Start of Block

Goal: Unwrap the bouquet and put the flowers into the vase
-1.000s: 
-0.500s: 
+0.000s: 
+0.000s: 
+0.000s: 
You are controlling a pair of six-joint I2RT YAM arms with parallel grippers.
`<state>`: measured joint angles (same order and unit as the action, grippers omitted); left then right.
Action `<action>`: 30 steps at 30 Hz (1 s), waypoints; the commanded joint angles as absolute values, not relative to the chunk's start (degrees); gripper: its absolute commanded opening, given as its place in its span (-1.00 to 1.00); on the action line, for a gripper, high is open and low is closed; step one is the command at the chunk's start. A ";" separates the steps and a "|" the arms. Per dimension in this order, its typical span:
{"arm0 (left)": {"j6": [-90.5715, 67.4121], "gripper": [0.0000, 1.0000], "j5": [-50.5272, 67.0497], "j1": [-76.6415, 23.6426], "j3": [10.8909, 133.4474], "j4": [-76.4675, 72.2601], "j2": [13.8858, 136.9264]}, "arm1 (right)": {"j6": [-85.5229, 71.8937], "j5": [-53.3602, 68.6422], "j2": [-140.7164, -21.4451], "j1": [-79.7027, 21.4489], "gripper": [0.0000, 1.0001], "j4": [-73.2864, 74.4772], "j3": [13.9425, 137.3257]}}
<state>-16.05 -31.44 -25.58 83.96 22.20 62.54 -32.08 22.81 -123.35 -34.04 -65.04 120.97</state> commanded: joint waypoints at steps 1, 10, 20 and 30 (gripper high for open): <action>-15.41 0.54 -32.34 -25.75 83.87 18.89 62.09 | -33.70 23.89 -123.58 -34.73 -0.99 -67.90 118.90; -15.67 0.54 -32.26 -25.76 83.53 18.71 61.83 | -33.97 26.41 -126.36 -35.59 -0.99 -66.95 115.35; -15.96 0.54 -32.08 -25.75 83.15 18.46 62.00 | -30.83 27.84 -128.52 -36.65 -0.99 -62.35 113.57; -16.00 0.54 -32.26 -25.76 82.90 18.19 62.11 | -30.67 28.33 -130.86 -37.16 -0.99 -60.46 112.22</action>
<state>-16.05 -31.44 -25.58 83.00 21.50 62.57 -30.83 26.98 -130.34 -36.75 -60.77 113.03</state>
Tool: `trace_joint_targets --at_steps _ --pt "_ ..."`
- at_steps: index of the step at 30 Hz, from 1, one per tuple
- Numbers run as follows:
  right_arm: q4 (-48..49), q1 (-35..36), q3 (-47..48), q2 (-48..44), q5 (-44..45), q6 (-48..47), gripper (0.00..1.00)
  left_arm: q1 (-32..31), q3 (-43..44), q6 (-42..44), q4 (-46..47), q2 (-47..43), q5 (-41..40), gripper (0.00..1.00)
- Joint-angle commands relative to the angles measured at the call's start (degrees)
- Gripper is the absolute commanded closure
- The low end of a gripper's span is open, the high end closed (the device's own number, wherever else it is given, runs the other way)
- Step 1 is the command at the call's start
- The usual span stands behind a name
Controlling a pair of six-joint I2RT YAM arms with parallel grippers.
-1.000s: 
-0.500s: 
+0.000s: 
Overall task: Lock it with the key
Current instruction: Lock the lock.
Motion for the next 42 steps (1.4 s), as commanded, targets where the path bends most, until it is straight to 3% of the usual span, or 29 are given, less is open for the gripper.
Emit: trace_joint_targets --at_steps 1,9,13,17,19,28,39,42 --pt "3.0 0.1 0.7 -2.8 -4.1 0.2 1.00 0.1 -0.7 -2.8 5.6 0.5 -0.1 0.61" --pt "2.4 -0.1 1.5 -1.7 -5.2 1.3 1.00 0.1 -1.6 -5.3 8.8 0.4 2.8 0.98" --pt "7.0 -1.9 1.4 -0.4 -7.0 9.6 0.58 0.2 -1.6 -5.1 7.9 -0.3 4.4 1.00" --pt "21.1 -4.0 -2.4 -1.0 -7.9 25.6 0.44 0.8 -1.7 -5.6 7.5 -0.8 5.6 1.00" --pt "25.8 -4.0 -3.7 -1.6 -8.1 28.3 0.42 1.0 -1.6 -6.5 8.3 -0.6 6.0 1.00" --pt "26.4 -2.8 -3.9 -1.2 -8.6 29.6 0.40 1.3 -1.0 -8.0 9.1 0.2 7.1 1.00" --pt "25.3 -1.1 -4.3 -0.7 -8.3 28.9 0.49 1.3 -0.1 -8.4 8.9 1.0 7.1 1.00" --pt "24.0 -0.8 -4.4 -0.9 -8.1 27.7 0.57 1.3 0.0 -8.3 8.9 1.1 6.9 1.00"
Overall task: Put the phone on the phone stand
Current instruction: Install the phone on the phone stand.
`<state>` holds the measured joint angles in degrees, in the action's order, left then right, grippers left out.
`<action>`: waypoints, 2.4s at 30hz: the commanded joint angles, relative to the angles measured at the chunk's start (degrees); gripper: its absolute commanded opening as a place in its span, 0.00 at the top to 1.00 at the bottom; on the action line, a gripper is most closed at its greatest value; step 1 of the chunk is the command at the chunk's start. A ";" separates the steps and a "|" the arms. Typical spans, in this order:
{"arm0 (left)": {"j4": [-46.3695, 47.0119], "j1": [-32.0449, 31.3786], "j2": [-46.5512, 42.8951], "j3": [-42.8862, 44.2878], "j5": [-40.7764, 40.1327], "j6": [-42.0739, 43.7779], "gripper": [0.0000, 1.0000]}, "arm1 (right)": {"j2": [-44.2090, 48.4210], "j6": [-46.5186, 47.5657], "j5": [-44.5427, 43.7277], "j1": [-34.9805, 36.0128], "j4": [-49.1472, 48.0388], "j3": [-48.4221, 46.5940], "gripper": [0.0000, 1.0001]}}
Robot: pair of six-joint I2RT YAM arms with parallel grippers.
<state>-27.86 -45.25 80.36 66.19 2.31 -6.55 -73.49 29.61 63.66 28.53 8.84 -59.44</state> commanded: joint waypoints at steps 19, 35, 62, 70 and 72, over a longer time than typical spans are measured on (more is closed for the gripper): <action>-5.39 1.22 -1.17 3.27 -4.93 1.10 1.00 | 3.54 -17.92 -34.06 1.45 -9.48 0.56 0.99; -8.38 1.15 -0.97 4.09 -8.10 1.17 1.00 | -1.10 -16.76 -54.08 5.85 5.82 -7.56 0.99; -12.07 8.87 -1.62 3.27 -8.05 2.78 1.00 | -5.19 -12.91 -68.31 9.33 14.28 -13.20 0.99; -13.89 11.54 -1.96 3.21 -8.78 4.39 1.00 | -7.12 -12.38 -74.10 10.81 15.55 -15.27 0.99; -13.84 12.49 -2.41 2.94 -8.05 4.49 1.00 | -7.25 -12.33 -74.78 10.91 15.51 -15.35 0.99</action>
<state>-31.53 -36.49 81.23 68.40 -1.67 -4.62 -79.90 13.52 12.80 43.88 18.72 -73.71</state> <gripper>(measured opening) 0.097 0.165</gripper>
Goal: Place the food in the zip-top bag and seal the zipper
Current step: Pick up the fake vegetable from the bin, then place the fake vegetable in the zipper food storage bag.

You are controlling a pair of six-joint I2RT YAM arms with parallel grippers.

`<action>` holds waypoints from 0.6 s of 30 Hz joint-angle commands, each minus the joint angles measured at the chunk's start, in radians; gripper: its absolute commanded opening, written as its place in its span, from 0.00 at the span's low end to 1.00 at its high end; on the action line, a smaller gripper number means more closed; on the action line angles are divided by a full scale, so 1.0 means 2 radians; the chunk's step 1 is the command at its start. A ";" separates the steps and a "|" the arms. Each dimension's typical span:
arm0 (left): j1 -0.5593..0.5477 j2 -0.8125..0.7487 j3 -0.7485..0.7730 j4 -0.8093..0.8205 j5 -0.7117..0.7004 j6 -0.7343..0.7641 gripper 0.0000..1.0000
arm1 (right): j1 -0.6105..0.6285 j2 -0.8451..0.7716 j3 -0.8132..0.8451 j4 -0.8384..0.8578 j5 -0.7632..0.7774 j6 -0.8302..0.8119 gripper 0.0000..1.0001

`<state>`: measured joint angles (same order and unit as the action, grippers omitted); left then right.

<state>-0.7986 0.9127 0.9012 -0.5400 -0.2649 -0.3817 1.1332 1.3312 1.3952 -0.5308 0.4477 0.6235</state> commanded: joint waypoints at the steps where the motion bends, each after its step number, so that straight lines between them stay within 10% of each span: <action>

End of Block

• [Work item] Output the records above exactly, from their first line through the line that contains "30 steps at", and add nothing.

• [Result below]
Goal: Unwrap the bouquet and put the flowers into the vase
-1.000s: 
-0.500s: 
+0.000s: 
+0.000s: 
+0.000s: 
You are controlling a pair of six-joint I2RT YAM arms with parallel grippers.
`<state>`: measured joint angles (same order and unit as the action, grippers omitted); left then right.
Action `<action>`: 30 steps at 30 Hz (1 s), waypoints; the commanded joint angles as absolute values, not relative to the chunk's start (degrees); gripper: its absolute commanded opening, given as its place in its span (-1.00 to 1.00); on the action line, for a gripper, high is open and low is closed; step one is the command at the chunk's start. A ";" separates the steps and a "|" the arms. Per dimension in this order, its typical span:

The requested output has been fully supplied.